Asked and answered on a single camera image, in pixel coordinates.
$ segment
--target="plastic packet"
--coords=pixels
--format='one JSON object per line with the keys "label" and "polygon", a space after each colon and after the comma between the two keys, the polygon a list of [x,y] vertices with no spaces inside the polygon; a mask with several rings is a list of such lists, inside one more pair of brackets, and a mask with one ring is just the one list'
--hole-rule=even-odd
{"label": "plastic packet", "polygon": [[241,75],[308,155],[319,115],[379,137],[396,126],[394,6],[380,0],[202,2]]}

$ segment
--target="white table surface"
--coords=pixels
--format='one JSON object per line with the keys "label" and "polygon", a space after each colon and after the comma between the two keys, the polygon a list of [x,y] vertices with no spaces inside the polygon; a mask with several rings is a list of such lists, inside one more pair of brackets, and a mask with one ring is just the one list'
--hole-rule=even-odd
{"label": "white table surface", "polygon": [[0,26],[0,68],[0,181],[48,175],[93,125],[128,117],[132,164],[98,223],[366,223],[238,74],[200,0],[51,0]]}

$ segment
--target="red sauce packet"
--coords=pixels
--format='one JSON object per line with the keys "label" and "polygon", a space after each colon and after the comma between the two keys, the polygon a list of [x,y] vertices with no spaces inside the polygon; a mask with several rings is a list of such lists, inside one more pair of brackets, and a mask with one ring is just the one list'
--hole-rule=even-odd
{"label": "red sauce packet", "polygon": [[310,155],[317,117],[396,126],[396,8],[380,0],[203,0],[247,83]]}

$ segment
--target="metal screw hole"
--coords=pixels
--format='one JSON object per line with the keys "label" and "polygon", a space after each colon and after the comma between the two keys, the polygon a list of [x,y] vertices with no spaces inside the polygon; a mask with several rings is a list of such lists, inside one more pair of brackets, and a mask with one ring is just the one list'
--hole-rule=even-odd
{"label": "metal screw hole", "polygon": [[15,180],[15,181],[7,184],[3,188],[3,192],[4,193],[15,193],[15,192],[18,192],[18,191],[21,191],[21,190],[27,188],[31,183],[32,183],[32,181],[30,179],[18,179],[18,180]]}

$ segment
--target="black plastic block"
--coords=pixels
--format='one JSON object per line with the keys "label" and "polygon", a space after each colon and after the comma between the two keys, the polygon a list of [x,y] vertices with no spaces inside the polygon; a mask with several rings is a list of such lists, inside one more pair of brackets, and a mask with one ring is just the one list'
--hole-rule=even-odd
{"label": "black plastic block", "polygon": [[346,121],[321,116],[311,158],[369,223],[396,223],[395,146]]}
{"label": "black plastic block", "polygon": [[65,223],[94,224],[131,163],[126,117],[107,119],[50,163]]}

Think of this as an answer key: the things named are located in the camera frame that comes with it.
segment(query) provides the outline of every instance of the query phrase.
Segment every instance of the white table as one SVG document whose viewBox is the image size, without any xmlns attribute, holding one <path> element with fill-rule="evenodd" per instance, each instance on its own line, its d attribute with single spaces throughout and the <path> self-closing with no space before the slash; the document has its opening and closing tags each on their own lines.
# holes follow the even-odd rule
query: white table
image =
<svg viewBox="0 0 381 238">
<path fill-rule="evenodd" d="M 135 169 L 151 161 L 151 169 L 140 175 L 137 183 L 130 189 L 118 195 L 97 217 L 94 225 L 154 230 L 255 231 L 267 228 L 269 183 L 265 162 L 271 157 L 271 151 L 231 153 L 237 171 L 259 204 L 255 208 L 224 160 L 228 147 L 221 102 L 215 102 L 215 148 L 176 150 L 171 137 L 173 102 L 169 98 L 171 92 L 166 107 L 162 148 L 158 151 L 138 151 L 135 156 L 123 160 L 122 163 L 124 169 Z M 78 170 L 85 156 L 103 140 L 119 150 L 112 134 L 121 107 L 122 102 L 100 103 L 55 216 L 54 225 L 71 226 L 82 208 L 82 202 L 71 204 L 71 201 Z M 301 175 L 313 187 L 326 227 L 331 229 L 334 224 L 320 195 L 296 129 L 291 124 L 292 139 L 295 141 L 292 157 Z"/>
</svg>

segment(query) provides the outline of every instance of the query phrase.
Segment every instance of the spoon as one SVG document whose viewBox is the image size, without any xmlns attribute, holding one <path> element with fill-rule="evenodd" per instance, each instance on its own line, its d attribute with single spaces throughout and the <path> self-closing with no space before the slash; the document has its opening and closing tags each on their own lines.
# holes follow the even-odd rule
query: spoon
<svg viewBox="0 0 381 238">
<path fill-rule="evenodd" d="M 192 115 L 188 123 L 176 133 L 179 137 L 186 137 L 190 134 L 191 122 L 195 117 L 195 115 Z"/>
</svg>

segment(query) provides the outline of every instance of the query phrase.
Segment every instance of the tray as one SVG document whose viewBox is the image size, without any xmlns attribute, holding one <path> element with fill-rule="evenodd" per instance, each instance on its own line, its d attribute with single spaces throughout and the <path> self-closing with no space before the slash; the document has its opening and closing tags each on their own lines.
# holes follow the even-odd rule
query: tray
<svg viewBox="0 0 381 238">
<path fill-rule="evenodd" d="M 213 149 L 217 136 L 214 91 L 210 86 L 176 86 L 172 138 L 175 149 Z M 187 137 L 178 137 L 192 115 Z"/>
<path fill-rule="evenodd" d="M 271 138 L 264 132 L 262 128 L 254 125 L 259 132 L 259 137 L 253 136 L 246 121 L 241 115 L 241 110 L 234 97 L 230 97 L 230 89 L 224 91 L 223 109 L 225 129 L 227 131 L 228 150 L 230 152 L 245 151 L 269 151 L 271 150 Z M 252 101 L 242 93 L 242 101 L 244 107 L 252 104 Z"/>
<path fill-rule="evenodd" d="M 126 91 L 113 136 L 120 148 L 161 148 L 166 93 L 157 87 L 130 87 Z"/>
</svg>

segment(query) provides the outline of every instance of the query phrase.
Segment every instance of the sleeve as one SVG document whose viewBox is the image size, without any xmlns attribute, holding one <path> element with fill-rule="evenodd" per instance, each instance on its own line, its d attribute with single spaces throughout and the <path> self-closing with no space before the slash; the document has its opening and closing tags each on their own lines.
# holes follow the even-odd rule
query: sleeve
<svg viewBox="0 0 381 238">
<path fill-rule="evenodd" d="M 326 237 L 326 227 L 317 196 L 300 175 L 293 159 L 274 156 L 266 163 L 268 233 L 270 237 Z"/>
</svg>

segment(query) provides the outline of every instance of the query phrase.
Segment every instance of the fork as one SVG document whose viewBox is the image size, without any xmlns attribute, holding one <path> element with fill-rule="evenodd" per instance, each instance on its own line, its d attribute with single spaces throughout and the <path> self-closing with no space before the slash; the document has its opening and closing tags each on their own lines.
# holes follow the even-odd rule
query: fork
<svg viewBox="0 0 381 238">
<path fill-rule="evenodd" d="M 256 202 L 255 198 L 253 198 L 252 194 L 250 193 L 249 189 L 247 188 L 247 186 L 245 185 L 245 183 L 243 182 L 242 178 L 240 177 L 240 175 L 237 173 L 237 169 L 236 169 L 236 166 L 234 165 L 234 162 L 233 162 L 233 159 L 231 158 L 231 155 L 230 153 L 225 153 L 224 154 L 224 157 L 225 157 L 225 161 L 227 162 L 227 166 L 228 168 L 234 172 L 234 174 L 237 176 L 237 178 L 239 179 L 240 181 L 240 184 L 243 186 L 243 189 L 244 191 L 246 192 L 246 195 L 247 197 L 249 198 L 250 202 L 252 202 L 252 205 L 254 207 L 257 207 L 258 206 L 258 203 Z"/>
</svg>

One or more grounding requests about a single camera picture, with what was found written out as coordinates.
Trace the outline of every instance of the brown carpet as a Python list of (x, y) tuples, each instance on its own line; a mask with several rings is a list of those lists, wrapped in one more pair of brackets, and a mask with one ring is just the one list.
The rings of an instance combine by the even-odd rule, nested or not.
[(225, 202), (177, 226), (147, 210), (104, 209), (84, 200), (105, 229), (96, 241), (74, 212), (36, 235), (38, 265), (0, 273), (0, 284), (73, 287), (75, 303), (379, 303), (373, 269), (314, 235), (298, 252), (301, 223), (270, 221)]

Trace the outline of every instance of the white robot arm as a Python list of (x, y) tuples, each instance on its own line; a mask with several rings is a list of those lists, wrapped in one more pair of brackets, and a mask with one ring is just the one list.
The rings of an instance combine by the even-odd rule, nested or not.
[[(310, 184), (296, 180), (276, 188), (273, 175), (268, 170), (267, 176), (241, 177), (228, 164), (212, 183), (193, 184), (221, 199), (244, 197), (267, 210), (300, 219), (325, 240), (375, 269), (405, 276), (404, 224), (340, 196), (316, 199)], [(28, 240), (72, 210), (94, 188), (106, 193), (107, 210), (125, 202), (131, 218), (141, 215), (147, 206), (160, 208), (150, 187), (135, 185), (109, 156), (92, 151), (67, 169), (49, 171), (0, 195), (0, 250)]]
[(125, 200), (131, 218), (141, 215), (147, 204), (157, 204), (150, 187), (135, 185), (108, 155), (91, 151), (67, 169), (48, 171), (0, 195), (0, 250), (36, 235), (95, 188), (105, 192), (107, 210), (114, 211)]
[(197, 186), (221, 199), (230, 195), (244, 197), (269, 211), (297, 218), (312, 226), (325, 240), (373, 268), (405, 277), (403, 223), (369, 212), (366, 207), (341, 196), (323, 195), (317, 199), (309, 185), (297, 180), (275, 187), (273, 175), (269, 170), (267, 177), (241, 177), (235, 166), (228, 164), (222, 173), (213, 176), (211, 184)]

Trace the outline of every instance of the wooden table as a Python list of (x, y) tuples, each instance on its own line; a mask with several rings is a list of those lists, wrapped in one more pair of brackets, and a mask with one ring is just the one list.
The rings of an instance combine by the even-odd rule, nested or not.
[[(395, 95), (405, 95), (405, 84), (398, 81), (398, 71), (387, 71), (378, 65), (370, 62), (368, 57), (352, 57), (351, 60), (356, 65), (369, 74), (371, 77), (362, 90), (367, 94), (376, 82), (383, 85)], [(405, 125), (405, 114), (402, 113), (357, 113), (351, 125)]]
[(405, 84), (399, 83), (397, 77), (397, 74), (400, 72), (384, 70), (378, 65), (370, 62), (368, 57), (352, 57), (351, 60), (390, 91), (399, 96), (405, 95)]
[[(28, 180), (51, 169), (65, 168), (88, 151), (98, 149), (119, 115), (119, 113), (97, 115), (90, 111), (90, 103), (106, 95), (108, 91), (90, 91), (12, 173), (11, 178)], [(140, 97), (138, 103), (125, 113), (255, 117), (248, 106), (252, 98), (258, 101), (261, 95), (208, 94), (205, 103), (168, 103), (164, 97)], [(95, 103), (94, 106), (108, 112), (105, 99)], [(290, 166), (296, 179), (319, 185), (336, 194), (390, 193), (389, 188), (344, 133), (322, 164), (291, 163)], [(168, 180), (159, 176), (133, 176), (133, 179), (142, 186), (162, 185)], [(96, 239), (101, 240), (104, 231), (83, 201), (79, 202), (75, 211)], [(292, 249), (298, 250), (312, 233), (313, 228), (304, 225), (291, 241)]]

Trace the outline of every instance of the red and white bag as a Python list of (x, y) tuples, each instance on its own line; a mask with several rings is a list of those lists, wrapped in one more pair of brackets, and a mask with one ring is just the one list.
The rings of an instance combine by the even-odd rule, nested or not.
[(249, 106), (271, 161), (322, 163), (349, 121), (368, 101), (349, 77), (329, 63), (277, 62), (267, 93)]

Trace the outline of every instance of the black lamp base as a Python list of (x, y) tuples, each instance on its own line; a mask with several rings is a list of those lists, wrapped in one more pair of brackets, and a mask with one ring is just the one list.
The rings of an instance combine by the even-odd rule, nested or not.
§
--- GOAL OF THE EXERCISE ---
Scan the data for lines containing "coordinates" and copy all of them.

--- FINAL ANSWER ---
Asked and answered on a single camera image, in pixel coordinates.
One or more grounding requests about a single camera picture, with what was found written out as coordinates.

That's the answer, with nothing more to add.